§ Work required
The listing below holds a line with "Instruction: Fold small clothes" and a line with "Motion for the". Reproduce those two lines exactly, plus everything between them.

§ Data block
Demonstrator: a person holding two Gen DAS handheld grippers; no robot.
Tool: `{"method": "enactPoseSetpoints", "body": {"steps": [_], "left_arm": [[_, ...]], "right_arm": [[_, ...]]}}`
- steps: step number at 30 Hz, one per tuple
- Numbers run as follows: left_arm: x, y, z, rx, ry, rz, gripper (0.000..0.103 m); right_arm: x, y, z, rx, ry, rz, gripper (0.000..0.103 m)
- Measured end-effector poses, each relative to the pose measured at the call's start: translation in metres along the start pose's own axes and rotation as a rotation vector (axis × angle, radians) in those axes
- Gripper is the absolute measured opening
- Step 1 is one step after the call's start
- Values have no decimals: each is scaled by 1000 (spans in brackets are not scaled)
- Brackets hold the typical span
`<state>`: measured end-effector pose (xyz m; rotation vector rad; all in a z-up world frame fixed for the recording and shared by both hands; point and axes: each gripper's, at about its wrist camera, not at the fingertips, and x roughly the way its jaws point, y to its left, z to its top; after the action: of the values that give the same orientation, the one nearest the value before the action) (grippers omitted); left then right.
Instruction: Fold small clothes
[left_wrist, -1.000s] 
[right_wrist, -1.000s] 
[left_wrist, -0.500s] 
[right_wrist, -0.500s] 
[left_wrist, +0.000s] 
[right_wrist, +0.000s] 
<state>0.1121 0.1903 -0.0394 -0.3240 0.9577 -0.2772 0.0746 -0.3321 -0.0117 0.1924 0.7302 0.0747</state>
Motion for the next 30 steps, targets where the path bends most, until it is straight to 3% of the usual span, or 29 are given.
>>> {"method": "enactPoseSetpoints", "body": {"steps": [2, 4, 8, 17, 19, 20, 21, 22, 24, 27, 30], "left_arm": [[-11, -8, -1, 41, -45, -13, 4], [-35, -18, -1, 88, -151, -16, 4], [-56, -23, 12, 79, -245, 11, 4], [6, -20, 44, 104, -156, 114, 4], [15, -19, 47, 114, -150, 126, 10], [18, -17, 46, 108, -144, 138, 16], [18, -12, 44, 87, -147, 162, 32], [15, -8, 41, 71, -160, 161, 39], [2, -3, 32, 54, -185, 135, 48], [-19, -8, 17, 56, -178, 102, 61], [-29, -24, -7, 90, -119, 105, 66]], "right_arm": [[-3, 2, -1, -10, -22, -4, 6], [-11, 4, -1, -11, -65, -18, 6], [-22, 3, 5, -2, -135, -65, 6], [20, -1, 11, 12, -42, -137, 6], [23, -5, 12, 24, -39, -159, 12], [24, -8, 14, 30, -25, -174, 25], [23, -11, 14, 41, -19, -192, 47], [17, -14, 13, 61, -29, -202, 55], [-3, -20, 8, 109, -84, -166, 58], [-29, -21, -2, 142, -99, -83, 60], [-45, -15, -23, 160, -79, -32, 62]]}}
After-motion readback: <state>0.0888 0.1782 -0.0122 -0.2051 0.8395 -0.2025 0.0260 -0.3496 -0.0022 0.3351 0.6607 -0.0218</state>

§ Solution to this problem
Instruction: Fold small clothes
[left_wrist, -1.000s] 
[right_wrist, -1.000s] 
[left_wrist, -0.500s] 
[right_wrist, -0.500s] 
[left_wrist, +0.000s] 
[right_wrist, +0.000s] 
<state>0.1121 0.1903 -0.0394 -0.3240 0.9577 -0.2772 0.0746 -0.3321 -0.0117 0.1924 0.7302 0.0747</state>
Motion for the next 30 steps, targets where the path bends most, until it is straight to 3% of the usual span, or 29 are given.

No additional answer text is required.